Ignorou o que seria política, a construção individual dos projetos sociais, e relativizou o poder democrático do voto em uma onda de ódio e raiva alimentada pela derrota. Não consegui ignorá-lo, o que costumo fazer a intolerantes, e respondi como antigo eleitor que o possibilitou que alcançasse a visibilidade que possui hoje. Lição: nunca mais votarei em qualquer partido que tolere estes discursos.

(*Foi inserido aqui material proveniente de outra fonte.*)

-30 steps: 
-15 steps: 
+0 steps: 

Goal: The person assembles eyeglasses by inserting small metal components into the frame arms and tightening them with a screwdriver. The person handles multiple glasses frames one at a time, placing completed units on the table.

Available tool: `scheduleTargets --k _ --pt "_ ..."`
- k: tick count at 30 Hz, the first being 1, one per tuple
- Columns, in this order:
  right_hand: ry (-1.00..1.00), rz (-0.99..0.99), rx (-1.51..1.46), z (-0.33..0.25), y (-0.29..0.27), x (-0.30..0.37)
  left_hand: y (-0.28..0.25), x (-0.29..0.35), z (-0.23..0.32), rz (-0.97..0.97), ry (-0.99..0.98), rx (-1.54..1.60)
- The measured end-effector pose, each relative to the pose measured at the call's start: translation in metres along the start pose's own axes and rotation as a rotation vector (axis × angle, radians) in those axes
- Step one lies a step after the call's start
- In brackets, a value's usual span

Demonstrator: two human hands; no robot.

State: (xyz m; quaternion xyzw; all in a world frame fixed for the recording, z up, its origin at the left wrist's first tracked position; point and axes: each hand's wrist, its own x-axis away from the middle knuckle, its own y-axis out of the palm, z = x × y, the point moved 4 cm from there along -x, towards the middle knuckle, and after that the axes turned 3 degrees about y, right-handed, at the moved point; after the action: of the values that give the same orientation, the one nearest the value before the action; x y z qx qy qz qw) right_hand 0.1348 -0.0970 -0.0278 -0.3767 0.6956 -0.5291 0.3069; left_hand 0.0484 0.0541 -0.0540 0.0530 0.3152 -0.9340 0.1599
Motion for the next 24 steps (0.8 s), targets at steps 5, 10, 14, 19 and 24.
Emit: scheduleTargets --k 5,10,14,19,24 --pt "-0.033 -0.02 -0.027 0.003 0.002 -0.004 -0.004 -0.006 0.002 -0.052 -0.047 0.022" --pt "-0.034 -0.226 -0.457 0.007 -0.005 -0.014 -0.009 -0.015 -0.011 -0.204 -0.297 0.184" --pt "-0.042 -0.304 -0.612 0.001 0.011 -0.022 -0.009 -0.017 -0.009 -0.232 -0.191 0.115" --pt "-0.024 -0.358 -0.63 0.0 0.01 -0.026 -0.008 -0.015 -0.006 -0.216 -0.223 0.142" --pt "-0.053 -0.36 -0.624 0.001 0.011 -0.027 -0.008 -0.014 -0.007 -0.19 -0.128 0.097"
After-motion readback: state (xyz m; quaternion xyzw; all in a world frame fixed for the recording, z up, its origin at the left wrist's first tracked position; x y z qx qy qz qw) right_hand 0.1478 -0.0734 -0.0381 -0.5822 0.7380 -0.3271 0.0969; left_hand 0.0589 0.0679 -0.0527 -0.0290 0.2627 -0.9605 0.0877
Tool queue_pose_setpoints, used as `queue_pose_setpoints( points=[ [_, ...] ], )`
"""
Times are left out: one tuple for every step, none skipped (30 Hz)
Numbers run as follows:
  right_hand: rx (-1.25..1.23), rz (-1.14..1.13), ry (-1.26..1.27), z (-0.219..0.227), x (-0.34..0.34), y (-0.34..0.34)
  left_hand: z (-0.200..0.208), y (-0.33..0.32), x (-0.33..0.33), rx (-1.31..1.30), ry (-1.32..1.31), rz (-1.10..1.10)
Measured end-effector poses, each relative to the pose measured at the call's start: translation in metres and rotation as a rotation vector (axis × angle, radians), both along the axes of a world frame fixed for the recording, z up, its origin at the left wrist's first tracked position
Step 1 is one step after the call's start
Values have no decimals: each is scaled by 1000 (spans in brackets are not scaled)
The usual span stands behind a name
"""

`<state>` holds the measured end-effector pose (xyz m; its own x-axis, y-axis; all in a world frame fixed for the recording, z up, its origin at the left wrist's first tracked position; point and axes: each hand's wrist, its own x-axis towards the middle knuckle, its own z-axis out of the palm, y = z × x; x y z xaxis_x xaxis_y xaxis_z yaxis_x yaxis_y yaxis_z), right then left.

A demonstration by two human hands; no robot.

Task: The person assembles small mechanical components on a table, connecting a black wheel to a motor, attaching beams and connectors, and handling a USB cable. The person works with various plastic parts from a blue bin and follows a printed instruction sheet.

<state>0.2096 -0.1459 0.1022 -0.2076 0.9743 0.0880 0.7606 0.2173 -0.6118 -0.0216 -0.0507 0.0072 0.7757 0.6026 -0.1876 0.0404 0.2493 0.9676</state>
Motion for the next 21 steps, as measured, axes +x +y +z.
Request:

Vivemos momentos marcantes com turbulência e ameaças aos direitos de todos nós. Todos devemos ser incentivados a nos explorar e nos representar, entender e lutar por nossos objetivos e defender o justo e o correto. A democracia se constrói ao garantirmos que todos tenhamos acesso a nossos direitos, acesso à ciência e ao debate, e reflexão consciente para que todos defendamos o justo e os direitos do próximo, que também são nossos, e nenhum ato que persiga, pré-julgue ou dissemine intolerância pelo terrorismo ideológico deve ser tolerado. Precisamos separar os motivos da interrupção do governo eleito em 2014 das ambições deste governo provisório eleito indiretamente em 2016 que traz à tona propostas ultracontroladoras e abusivas que já foram recusadas nas últimas quatro eleições federais pois a ultradireita apresenta ‘grandes gestores e estadistas’ que, concentrando poder em si alimentado pela redução de direitos sociais, busca equilíbrio econômico ignorando as necessidades individuais. Não podemos aceitar que se dê qualquer passo atrás no acesso à dignidade para todos. Fora Temer. Fora ultra-direita, golpistas de todo dia. Seguiremos juntos, todos, ninguém fica para trás.

(‘Nós que aqui estamos por vós esperamos’ é um letreiro disposto no cemitério de Paraibuna, interior de São Paulo, nome de filme documentário homônimo que relata entre cortes e montagens a banalização da vida e da morte na reconstrução de uma perspectiva do século XX.)

*Daniel de Carvalho é publicitário e Secretário de Comunicação do PSOL Botucatu.